A Genetic Engineering Solution to the “Arginine Conversion Problem” in Stable Isotope Labeling by Amino Acids in Cell Culture (SILAC)

Stable isotope labeling by amino acids in cell culture (SILAC) provides a straightforward tool for quantitation in proteomics. However, one problem associated with SILAC is the in vivo conversion of labeled arginine to other amino acids, typically proline. We found that arginine conversion in the fission yeast Schizosaccharomyces pombe occurred at extremely high levels, such that labeling cells with heavy arginine led to undesired incorporation of label into essentially all of the proline pool as well as a substantial portion of glutamate, glutamine, and lysine pools. We found that this can be prevented by deleting genes involved in arginine catabolism using methods that are highly robust yet simple to implement.
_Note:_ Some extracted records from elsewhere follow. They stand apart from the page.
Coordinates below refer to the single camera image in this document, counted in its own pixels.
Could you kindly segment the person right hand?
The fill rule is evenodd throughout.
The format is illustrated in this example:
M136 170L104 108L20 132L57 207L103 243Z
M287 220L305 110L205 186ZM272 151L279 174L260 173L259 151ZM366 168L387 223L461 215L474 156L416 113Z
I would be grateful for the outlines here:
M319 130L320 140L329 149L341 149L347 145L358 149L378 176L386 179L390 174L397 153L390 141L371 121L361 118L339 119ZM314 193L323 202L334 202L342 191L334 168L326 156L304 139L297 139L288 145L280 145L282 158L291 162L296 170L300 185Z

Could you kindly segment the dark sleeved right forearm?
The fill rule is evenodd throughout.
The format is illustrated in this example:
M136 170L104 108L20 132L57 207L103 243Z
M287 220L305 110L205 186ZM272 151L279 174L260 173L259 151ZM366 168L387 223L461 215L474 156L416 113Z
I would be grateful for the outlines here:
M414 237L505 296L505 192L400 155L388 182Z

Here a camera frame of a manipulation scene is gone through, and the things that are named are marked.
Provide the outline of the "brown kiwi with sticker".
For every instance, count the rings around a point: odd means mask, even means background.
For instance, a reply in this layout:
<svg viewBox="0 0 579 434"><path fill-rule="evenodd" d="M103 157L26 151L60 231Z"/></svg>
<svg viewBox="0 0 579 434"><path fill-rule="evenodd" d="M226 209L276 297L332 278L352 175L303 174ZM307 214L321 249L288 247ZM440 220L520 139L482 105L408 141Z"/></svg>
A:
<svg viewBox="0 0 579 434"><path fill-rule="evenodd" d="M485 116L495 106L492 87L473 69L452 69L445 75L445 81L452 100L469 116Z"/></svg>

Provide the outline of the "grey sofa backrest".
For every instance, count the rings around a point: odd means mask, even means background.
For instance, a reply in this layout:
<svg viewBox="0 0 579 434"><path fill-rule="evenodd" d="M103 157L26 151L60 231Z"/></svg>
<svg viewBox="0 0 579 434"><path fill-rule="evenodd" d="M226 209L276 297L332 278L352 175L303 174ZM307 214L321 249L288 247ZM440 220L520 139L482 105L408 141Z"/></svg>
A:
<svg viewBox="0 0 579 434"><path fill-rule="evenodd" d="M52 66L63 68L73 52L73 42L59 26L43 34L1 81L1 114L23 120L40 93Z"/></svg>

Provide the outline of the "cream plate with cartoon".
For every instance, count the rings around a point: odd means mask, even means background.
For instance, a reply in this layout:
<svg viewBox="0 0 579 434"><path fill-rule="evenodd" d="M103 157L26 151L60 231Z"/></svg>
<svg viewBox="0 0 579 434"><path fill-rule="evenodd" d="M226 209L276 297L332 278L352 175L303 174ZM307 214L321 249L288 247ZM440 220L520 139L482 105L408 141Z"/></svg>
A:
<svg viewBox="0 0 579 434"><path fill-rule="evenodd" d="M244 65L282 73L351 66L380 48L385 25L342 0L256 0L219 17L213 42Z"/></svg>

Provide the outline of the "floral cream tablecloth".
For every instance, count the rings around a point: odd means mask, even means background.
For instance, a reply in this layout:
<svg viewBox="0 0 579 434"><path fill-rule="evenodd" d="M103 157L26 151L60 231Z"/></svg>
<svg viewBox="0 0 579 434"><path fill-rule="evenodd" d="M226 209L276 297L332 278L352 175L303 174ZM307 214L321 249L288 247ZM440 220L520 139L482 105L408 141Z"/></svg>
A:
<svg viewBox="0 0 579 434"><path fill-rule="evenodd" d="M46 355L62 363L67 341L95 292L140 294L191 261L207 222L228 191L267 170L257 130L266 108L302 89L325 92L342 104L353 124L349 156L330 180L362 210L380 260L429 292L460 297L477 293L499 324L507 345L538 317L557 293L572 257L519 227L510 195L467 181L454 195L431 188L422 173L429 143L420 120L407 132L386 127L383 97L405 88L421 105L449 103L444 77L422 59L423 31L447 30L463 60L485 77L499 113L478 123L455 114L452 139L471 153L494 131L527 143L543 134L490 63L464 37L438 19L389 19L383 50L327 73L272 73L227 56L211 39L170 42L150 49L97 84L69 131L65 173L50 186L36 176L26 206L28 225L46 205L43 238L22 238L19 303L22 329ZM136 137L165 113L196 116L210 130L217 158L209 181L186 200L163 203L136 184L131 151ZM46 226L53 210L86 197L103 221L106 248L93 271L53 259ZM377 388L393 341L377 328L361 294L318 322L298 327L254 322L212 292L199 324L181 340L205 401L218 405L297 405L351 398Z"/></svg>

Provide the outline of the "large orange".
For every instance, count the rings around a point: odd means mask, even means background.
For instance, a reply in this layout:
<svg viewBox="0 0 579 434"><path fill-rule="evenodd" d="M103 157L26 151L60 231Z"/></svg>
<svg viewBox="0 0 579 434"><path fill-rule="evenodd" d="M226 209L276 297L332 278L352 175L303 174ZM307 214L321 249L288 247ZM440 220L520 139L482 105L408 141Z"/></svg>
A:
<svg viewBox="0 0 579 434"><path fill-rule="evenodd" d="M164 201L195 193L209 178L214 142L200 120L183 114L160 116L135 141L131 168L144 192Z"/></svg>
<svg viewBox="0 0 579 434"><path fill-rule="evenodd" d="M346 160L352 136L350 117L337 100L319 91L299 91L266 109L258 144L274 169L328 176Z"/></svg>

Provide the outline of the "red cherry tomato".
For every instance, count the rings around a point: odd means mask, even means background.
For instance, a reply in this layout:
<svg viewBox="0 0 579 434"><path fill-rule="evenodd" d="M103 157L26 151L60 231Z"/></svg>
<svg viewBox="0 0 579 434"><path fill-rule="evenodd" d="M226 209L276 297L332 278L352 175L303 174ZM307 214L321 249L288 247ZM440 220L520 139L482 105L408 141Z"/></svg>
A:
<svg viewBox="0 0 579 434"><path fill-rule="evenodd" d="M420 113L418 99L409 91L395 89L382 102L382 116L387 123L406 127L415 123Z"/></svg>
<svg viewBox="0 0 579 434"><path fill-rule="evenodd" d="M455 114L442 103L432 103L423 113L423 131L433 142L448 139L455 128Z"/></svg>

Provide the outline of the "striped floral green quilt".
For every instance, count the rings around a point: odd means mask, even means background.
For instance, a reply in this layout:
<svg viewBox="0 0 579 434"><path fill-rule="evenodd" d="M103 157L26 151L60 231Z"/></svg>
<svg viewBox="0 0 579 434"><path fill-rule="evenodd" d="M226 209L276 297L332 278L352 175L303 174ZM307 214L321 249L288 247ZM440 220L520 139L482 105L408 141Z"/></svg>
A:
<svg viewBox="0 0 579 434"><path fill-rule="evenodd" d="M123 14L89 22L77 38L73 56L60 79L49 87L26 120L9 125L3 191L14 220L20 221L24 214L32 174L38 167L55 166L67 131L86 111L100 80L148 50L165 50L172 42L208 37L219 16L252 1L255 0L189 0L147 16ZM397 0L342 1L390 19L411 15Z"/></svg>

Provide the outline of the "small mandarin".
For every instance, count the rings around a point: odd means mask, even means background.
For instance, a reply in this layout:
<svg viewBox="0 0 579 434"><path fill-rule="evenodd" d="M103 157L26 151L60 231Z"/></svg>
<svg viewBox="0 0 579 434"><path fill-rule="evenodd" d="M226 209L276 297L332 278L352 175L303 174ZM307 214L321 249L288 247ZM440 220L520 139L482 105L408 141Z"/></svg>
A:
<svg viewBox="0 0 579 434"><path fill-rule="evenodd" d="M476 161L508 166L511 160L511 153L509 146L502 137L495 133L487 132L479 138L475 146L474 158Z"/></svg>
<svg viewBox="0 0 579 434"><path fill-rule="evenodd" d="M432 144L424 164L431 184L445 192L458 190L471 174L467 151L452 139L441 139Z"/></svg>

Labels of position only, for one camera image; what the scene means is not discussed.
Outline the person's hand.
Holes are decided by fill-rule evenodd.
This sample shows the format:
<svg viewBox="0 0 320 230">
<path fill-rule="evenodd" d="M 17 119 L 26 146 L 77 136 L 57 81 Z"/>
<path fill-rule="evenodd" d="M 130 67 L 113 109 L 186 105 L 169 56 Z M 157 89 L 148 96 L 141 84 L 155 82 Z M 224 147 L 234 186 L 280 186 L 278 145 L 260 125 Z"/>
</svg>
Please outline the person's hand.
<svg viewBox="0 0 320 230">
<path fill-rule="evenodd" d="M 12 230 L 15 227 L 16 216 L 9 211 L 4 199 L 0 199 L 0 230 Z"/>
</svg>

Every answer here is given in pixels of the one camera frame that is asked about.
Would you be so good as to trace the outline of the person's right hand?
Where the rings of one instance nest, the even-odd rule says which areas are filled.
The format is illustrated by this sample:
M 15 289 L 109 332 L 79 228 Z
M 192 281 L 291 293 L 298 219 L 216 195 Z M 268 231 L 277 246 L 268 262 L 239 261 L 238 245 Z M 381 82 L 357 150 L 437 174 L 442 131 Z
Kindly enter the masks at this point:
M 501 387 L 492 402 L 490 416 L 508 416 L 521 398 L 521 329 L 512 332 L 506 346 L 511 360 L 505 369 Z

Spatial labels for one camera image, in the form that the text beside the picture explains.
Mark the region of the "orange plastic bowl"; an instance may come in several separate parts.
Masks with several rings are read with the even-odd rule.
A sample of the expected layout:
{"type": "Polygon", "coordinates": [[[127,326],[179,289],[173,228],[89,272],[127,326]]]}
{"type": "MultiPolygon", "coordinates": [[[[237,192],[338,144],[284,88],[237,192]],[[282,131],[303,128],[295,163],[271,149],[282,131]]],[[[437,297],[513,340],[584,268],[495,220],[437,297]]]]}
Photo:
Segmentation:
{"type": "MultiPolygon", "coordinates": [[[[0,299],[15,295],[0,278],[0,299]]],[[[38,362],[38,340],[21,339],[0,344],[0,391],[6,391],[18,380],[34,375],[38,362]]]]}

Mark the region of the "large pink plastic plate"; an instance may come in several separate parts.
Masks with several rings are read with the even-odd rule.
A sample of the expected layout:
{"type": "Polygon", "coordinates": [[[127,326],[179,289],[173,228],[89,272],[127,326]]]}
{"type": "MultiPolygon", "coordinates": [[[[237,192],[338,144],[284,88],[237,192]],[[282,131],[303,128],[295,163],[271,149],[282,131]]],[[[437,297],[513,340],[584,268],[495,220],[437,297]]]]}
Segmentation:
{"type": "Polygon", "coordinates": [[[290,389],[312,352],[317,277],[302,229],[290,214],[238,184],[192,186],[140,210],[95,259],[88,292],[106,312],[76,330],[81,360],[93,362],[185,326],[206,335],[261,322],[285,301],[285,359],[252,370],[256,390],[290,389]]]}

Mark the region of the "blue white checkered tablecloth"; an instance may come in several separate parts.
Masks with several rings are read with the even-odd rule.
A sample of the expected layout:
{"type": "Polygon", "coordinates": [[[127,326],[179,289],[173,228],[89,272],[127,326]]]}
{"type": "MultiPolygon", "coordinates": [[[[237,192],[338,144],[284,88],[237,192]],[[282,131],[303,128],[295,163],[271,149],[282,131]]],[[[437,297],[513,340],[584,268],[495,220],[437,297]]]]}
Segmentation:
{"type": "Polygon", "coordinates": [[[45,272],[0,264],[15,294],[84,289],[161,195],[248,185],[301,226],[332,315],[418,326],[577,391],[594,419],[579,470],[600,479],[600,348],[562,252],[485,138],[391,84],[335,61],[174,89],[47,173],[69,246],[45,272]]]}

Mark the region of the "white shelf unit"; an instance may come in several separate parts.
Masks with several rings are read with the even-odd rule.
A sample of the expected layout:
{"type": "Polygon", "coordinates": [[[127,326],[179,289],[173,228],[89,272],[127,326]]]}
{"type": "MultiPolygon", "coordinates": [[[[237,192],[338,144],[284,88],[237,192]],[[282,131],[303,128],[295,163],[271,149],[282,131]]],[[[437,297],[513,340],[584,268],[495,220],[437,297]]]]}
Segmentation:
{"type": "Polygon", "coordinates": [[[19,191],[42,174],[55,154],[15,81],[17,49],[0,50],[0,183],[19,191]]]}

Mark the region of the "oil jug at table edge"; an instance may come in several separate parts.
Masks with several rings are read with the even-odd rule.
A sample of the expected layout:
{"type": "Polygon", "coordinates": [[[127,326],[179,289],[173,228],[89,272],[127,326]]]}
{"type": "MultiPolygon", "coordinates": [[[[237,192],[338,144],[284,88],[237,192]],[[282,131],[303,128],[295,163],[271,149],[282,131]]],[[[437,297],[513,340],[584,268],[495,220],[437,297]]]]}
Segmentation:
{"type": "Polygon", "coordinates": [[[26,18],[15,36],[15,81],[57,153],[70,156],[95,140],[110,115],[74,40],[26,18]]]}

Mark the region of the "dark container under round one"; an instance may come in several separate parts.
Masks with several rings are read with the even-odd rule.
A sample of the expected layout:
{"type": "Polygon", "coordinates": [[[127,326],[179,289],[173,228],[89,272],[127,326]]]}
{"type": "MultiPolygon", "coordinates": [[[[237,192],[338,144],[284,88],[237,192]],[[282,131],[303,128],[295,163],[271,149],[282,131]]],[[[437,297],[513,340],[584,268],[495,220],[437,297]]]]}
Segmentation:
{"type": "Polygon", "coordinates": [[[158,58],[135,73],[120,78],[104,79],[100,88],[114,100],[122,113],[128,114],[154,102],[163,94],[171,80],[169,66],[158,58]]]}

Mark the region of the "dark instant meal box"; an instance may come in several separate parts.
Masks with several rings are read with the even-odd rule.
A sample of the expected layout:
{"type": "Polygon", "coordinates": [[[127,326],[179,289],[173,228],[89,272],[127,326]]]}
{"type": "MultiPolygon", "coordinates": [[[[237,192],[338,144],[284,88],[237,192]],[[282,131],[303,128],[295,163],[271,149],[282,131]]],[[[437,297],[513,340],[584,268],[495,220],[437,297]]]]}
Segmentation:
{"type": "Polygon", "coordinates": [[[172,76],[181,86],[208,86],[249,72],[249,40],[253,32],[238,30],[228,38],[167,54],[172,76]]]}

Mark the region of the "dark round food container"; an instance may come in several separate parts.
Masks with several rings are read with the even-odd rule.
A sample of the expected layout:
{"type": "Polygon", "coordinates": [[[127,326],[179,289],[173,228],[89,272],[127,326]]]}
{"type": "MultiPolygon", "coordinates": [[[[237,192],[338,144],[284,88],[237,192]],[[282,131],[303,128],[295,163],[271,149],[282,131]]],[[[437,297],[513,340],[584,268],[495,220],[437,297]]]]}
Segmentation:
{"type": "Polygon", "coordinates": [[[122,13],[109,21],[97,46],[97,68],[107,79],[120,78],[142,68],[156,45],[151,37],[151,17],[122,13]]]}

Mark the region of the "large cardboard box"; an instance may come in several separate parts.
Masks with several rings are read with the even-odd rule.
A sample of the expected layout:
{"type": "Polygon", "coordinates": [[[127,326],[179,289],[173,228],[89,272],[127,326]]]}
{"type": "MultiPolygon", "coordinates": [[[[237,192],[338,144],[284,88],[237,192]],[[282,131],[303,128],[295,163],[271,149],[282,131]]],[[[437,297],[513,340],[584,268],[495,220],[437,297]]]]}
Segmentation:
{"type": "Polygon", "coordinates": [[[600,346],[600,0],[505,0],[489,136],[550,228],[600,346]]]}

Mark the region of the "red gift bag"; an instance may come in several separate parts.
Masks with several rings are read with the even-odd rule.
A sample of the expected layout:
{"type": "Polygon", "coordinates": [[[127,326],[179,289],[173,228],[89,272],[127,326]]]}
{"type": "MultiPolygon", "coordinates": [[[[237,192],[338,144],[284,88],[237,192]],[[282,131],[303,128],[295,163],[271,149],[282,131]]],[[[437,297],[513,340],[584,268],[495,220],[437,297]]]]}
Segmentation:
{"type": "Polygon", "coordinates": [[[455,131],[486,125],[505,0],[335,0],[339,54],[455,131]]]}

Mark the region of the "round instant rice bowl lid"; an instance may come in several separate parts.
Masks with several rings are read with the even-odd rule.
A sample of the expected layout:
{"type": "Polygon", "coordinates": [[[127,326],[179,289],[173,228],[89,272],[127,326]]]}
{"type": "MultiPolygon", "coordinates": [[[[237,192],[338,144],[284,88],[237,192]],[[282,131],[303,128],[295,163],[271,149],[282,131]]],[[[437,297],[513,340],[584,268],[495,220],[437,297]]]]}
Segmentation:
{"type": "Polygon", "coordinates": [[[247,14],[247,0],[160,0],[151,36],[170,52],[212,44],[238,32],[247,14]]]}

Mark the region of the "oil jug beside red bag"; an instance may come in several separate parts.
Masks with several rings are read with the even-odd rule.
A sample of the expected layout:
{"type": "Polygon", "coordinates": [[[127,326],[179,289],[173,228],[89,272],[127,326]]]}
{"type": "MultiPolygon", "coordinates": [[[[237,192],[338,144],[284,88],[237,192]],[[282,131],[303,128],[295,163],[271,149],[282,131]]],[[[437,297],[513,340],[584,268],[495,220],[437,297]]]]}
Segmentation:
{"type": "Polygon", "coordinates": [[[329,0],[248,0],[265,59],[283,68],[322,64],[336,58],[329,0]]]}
Deletion of both fission yeast arginase genes or of the single ornithine transaminase gene, together with a small modification to growth medium that improves arginine uptake in mutant strains, was sufficient to abolish essentially all arginine conversion. We demonstrated the usefulness of our approach in a large scale quantitative analysis of proteins before and after cell division; both up- and down-regulated proteins, including a novel protein involved in septation, were successfully identified. This strategy for addressing the “arginine conversion problem” may be more broadly applicable to organisms amenable to genetic manipulation.